Around 91 per cent of Canadians want a national pharmacare plan, according to a recent national poll, so they don’t have to choose between buying groceries or paying for drugs to keep them healthy.
The same public opinion survey has also found that prescription drug access and affordability are issues for almost 25 per cent of Canadian households.
But depending on what happens with the ongoing North American Free Trade Agreement (NAFTA) renegotiations, the cost of such a pharmacare plan could go up, possibly dramatically.
This has to do with something called intellectual property rights (IPRs). Usually when talk turns to IPRs people think about patents.

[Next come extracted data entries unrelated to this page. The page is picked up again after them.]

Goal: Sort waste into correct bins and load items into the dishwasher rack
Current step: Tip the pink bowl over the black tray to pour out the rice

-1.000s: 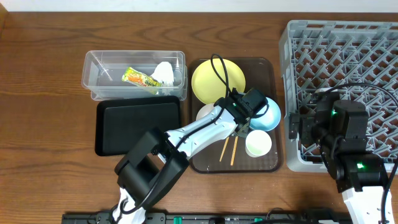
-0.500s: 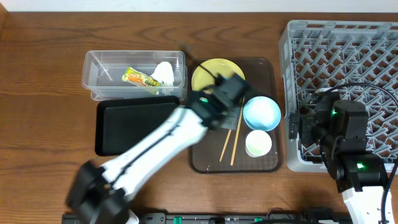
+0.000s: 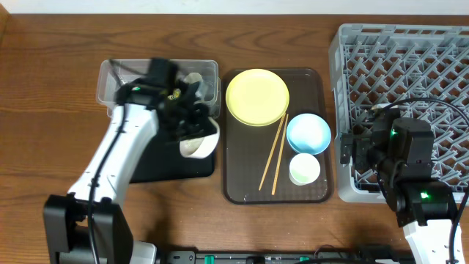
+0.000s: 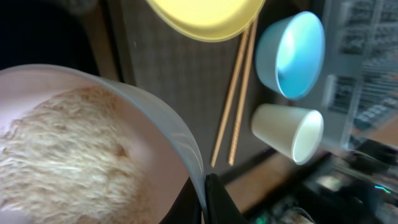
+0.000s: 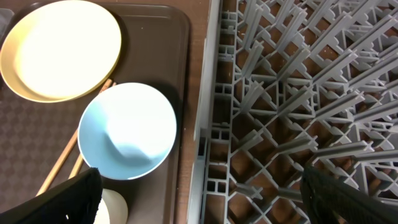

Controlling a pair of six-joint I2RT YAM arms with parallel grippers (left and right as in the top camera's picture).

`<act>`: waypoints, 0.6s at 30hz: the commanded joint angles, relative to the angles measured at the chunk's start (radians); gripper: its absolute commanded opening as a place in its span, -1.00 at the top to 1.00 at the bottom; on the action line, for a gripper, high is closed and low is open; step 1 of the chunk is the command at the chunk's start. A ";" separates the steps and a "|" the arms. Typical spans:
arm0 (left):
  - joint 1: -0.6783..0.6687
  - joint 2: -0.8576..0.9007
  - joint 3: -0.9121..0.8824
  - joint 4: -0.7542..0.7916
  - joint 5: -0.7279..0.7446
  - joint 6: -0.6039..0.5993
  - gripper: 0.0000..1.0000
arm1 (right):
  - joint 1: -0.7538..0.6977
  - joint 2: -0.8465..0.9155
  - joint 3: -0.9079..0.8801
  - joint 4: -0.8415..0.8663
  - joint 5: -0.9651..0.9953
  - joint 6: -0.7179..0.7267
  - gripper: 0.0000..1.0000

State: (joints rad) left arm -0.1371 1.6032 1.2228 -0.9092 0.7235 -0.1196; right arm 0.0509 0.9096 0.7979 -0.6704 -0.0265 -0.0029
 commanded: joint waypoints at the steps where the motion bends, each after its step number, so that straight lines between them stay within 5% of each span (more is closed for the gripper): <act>1: 0.116 0.002 -0.092 0.000 0.295 0.174 0.88 | 0.002 -0.001 0.020 -0.003 -0.001 0.017 -0.98; 13: 0.431 0.076 -0.320 0.062 0.652 0.265 0.88 | 0.002 -0.001 0.020 -0.006 -0.001 0.017 -0.99; 18: 0.502 0.085 -0.320 0.085 0.736 0.165 0.88 | 0.002 -0.001 0.020 -0.013 -0.001 0.017 -0.98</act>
State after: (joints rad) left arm 0.3332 1.6844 0.9035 -0.8330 1.3464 0.0994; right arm 0.0509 0.9096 0.7979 -0.6796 -0.0265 -0.0025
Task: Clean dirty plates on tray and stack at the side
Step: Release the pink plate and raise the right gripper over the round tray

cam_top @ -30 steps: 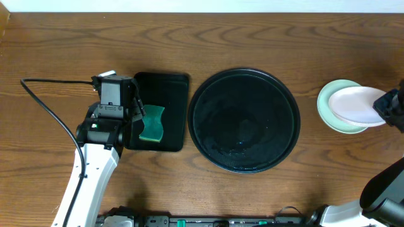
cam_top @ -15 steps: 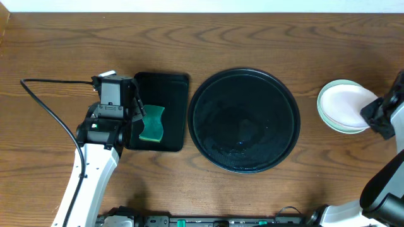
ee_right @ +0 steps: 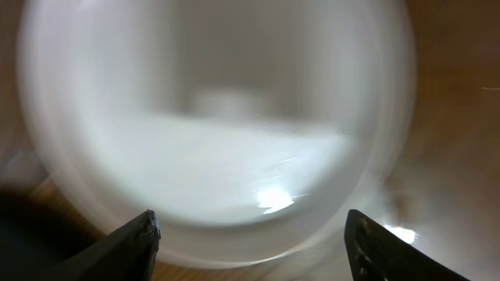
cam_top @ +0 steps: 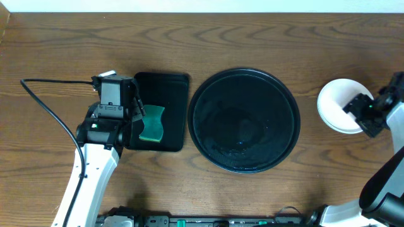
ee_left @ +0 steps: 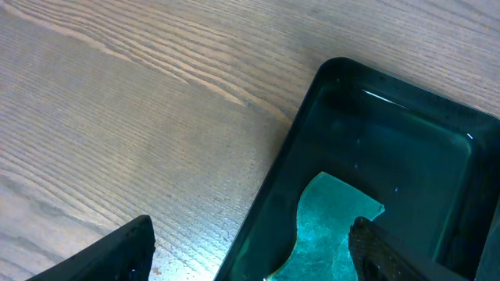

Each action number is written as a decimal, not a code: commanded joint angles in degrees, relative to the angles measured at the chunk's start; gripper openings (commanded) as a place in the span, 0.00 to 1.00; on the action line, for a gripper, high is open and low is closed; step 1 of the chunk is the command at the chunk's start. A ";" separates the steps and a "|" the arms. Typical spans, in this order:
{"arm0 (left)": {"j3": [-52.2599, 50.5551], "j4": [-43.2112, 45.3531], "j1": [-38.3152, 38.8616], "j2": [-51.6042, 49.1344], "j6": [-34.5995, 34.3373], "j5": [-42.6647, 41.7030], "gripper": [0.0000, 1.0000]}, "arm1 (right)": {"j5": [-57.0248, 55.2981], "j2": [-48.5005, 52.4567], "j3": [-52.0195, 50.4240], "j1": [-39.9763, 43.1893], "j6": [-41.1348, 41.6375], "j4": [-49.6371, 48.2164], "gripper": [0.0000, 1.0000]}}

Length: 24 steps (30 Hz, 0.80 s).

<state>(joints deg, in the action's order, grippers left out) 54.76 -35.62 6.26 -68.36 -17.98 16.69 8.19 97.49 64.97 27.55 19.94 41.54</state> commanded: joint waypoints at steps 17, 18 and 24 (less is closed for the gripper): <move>0.92 -0.02 -0.20 0.20 0.15 0.72 0.80 | 16.28 0.33 0.15 -50.03 -13.77 -1.64 0.73; 0.92 -0.02 -0.20 0.20 0.15 0.72 0.80 | 16.26 0.33 0.15 -52.48 -13.77 -3.06 0.72; 0.92 -0.02 -0.20 0.20 0.15 0.72 0.80 | 9.66 0.33 0.13 -65.64 -13.79 -11.74 0.62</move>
<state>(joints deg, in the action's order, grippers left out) 54.76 -35.59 6.26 -68.36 -17.98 16.67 22.48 97.49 64.95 -33.06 6.92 31.90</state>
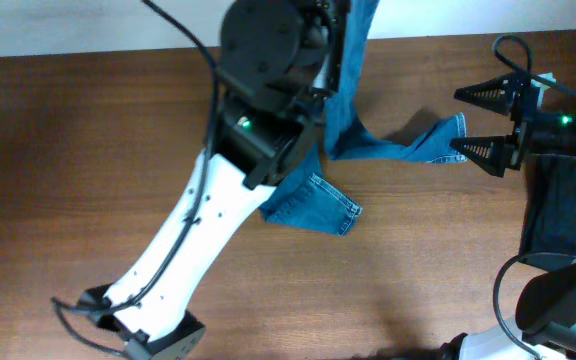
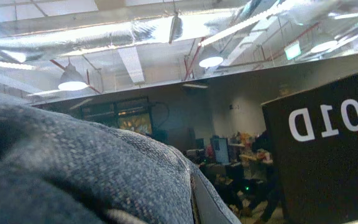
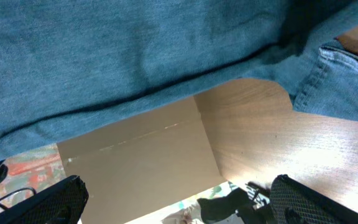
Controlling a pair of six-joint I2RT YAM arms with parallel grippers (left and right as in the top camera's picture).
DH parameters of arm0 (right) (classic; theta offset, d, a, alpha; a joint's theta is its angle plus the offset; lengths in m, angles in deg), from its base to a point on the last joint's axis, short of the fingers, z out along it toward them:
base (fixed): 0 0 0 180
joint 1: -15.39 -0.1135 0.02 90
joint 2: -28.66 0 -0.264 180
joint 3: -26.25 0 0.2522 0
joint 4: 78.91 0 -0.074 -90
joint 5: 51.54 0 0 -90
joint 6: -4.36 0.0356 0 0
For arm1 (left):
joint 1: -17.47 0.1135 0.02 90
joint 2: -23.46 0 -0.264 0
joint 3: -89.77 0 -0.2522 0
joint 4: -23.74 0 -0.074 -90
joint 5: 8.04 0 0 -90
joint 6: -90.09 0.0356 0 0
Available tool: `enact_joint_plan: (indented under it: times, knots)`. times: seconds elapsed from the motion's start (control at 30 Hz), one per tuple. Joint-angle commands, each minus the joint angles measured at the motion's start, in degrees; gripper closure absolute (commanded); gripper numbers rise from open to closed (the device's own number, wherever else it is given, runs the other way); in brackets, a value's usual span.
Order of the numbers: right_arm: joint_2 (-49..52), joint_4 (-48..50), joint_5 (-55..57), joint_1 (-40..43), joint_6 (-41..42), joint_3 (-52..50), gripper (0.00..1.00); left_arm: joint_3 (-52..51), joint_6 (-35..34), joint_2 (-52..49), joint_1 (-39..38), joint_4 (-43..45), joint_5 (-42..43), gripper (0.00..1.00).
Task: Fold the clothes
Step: 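Swing the held waist to the left and lay the jeans flat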
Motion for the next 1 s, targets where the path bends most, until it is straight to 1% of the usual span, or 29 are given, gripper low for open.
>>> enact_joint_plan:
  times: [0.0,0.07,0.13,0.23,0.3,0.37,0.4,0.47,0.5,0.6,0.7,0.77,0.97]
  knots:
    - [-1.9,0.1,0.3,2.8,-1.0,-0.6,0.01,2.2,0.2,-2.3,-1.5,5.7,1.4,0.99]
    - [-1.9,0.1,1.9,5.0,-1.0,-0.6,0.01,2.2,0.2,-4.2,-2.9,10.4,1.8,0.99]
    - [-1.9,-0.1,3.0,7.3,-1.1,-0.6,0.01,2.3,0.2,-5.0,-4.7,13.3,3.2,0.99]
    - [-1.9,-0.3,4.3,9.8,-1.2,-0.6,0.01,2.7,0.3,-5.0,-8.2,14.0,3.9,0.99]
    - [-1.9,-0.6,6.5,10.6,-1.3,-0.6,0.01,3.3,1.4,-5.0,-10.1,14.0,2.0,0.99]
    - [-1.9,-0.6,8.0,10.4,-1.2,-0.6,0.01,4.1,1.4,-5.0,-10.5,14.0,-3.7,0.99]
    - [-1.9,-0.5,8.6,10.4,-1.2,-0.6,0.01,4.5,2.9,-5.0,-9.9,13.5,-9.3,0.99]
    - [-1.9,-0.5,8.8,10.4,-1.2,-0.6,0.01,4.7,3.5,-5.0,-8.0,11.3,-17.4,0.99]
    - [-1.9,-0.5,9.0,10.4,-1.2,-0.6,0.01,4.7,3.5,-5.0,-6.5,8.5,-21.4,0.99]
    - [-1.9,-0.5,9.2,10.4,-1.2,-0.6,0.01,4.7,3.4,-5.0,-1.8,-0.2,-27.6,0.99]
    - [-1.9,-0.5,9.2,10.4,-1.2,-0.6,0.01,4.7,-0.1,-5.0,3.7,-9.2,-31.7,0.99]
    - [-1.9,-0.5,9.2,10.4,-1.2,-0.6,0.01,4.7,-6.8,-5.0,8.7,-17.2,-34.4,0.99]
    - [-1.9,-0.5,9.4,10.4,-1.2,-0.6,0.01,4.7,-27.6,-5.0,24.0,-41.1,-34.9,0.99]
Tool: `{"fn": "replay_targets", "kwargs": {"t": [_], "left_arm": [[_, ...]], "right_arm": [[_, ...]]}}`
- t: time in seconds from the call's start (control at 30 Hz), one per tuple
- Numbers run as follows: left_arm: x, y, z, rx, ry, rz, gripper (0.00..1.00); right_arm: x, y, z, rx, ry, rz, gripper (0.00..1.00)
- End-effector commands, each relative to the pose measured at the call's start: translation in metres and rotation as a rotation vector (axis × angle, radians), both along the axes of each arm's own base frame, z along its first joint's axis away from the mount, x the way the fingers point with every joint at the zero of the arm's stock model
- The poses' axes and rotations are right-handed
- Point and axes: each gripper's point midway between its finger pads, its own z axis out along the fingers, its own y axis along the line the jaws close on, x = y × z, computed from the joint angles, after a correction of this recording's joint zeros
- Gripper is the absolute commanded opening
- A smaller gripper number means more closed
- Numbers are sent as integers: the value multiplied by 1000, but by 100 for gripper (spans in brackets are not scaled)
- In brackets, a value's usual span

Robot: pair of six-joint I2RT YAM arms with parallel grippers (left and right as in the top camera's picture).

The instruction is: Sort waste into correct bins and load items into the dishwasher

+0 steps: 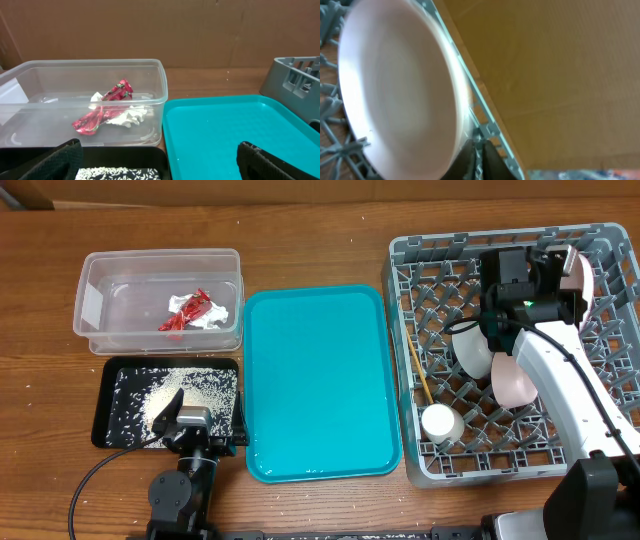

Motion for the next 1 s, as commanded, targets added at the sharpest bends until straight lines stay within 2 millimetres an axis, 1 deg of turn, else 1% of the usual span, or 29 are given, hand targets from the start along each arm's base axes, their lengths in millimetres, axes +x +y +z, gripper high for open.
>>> {"fn": "replay_targets", "kwargs": {"t": [0.0,0.1,0.27,0.4,0.5,0.57,0.67,0.7,0.73,0.8,0.83,0.87,0.9,0.93,0.97], "left_arm": [[0,5,1,19,-8,21,100],[0,5,1,19,-8,21,100],[0,5,1,19,-8,21,100],[0,5,1,19,-8,21,100],[0,5,1,19,-8,21,100],[0,5,1,19,-8,21,100],[0,5,1,19,-8,21,100],[0,5,1,19,-8,21,100],[0,5,1,19,-8,21,100],[0,5,1,19,-8,21,100],[0,5,1,19,-8,21,100],[0,5,1,19,-8,21,100],[0,5,1,19,-8,21,100],[0,5,1,19,-8,21,100],[0,5,1,19,-8,21,100]], "right_arm": [[6,3,0,-19,36,34,6],[11,13,-9,29,61,86,11],[17,32,-10,38,61,139,11],[20,56,0,27,30,193,11],[17,76,13,38,-48,217,11],[13,95,23,108,-135,242,12],[6,136,35,302,-205,354,15],[3,152,39,382,-203,414,17],[-4,174,45,485,-198,494,20],[-19,211,61,655,-196,635,26],[-29,230,70,743,-195,711,31],[-43,250,83,841,-196,802,38],[-56,265,94,915,-198,875,44],[-69,277,107,978,-203,944,69],[-81,286,118,1031,-211,1004,100]]}}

But there’s also something called data protection.
The data that’s being protected is information about the effectiveness and safety of drugs that comes out of the clinical trials that brand name drug companies do when they want approval to market a new drug.
Generic drugs essential to pharmacare
The data is the private property of the brand name companies and can’t be used by anyone else, including generic companies, for a period of time.
It would be very costly for generic companies to do the original testing all over again, and it would also be unethical because the results of the trials are already known. So generic companies use the data once it’s no longer protected.
Data protection is not a sexy topic, but it’s important in determining how quickly some low-cost generics can reach the market. The presence of generics keeps public drug plans affordable and will be essential for any pharmacare plan.
Right now, seven out of every 10 prescriptions are filled with generic drugs, but paying for generics only uses up 21 cents out of every dollar that is spent on prescription drugs in Canada. A generic prescription is about one-third the price of a brand name one.
Patents already mean that brand name drugs are on the Canadian market for more than 12 years without any competition. When patents run out, generic drugs can be sold, but sometimes patents expire before the data protection period is up. Until the data protection period ends, there can’t be any generics. What’s more, unlike patents, data protection can’t be challenged in the courts.
Ten years of data exclusivity
In the end, as a result of the lobbying efforts by the pharmaceutical industry, Canada amended its regulations on data protection to allow for eight years of data exclusivity. An extra six months is possible if the company marketing the drug is able to determine that children need the drug.
Now comes word that in the bilateral United States-Mexico NAFTA talks, there was an agreement that biologics will have 10 years of data exclusivity.
Biologics are injectable drugs that are used to treat various forms of arthritis, Crohn’s disease and ulcerative colitis (inflammatory bowel conditions), multiple sclerosis and a variety of other diseases.
Biologics can be very effective but they come with a high cost.
Big money spent on biologics
According to the latest report from the Patented Medicine Prices Review Board, a federal agency that sets a maximum introductory price for new patented medicines, biologics accounted for seven of the top 10 patented drugs in Canada based on the amount spent in 2017.
No. 1 on the list is infliximab (Remicade), used in the treatment of rheumatoid arthritis and ulcerative colitis, among other illnesses. The average annual cost for a course of treatment with Remicade is close to $29,000 and, in total, just shy of $1 billion was spent on this one medicine alone in 2017 by patients, provincial drug plans and private insurers.
No. 6 on the list is etanercept (Enbrel) also used for various forms of arthritis. The average annual cost for Enbrel is $13,600.
But for some of these biologics, there is the rough equivalent of a generic, known as a “subsequent entry biologic (SEB).” Whereas a single dose of Enbrel costs $406, a single dose of its SEB is only $255 – more than a third less expensive.
If the U.S. pushes Canada to accept the same data protection period that Mexico did, then data protection here goes up by another 1.5 to two years. Then we might very well be spending a lot more on some biologics, because the SEBs will be delayed.
If we want a national pharmacare system, then we need to make sure that our negotiators don’t give in to any American demands about medical data protection.
Joel Lexchin is an associate professor of family and community medicine at the University of Toronto, professor emeritus of health policy and management at York University, and an emergency physician at the University Health Network.